Exercise details => Go over the records and copy every line with the string "requests".
··· Data provided ···
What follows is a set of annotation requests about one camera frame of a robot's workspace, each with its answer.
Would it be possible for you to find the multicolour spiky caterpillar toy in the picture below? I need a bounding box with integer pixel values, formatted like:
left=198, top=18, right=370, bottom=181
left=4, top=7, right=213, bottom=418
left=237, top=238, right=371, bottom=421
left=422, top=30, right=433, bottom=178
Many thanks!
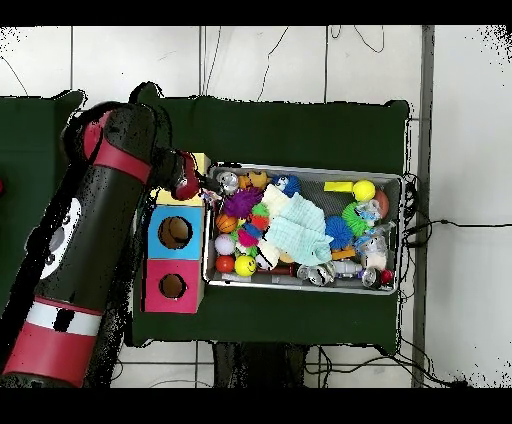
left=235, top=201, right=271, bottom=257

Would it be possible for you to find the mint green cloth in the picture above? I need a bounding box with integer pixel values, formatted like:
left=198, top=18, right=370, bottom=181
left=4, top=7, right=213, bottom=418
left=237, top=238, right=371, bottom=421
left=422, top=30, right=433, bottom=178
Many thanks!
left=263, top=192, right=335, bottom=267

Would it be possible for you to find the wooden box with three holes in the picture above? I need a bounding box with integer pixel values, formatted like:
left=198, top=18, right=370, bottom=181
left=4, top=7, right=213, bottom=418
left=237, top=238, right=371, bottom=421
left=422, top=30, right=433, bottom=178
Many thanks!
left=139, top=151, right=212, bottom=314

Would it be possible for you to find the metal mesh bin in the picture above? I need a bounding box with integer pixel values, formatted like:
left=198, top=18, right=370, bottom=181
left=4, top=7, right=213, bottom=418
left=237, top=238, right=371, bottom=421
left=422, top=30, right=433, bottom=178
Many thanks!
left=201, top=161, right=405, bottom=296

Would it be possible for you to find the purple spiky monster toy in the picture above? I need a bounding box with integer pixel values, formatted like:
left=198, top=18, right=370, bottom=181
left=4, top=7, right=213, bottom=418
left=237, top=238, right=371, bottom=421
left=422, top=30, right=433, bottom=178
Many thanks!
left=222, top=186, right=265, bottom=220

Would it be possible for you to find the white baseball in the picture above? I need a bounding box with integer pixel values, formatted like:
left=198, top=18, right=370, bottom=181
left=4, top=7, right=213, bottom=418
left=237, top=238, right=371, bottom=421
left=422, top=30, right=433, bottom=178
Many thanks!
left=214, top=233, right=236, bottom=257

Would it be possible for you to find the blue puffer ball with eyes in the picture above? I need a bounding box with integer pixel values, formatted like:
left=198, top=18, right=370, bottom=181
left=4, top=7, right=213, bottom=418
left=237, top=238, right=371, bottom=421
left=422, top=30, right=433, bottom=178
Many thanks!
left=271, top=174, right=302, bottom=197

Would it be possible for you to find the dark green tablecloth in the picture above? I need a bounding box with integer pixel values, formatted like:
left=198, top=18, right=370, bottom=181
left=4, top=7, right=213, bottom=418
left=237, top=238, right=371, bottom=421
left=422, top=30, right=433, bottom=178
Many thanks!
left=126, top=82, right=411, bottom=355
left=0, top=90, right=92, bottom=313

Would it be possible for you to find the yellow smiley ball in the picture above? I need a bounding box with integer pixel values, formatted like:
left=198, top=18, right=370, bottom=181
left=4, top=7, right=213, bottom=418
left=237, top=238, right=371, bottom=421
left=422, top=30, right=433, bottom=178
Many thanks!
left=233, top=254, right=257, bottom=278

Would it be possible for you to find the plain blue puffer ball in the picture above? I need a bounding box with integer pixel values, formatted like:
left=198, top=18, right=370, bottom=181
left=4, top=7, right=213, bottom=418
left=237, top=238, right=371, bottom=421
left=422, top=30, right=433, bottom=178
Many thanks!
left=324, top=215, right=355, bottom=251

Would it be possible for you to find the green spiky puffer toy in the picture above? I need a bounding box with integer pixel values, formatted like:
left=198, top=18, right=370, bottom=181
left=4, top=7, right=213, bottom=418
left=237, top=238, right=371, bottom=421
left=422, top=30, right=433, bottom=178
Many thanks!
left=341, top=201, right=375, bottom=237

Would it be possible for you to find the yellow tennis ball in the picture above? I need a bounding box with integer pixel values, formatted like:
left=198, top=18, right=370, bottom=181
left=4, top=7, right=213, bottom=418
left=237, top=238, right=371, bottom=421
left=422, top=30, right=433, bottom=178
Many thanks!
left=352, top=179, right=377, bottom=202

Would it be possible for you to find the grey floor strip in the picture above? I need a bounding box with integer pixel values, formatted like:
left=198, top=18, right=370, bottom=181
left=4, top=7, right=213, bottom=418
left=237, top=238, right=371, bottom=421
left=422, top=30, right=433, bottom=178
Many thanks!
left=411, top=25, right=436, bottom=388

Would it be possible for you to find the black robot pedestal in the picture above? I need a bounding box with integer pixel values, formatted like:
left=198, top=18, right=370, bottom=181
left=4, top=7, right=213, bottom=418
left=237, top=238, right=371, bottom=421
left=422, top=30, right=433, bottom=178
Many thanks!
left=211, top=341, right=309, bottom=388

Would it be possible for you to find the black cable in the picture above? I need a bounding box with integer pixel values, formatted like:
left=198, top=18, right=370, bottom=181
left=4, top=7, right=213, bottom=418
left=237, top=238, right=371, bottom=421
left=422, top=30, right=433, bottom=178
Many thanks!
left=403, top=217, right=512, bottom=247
···
··· Data provided ···
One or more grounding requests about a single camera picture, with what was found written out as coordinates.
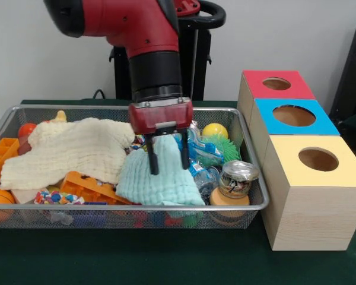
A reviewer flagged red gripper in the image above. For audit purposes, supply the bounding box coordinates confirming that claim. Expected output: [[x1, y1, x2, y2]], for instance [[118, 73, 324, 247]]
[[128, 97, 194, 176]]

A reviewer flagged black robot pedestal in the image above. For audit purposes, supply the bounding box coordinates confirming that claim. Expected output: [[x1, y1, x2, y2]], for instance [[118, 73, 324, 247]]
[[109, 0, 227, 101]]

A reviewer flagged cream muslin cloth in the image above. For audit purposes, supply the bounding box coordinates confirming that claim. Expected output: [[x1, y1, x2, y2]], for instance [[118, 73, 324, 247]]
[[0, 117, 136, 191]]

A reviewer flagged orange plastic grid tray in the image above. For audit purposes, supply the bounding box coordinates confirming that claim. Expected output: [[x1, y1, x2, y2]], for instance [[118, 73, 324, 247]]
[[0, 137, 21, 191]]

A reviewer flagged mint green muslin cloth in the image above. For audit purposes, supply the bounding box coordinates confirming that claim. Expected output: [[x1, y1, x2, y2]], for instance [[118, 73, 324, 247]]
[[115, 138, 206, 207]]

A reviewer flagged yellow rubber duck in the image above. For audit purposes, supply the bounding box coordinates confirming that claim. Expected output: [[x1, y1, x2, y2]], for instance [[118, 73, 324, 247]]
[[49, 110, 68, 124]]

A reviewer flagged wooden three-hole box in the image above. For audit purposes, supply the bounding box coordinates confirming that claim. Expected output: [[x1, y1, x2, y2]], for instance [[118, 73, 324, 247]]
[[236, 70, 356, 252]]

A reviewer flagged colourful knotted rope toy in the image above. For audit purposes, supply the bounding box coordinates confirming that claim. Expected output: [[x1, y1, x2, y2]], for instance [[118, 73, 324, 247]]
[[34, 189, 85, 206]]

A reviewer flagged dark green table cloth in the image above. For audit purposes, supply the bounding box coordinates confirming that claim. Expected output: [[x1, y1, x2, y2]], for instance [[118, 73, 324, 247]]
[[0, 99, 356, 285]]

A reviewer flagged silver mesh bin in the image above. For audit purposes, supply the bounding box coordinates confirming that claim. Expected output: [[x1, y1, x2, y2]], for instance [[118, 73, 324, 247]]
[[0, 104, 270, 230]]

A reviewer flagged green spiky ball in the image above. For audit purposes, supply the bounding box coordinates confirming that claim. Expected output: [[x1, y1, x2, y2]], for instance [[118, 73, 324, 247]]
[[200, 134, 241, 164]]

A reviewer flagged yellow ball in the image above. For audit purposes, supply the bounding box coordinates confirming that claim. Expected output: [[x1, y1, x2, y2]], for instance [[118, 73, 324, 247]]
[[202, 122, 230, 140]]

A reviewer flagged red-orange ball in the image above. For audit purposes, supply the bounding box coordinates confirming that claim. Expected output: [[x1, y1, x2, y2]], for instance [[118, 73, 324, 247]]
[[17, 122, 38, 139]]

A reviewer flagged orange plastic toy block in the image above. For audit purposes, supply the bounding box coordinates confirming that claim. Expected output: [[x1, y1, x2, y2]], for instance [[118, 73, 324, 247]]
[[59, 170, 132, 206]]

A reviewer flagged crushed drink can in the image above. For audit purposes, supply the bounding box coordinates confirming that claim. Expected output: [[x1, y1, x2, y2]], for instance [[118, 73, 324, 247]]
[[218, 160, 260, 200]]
···
Response =>
What follows is a set of annotation requests about one camera frame of a robot's workspace, each with its answer.
One or more grounding requests about a single camera picture, with what was found written out as coordinates.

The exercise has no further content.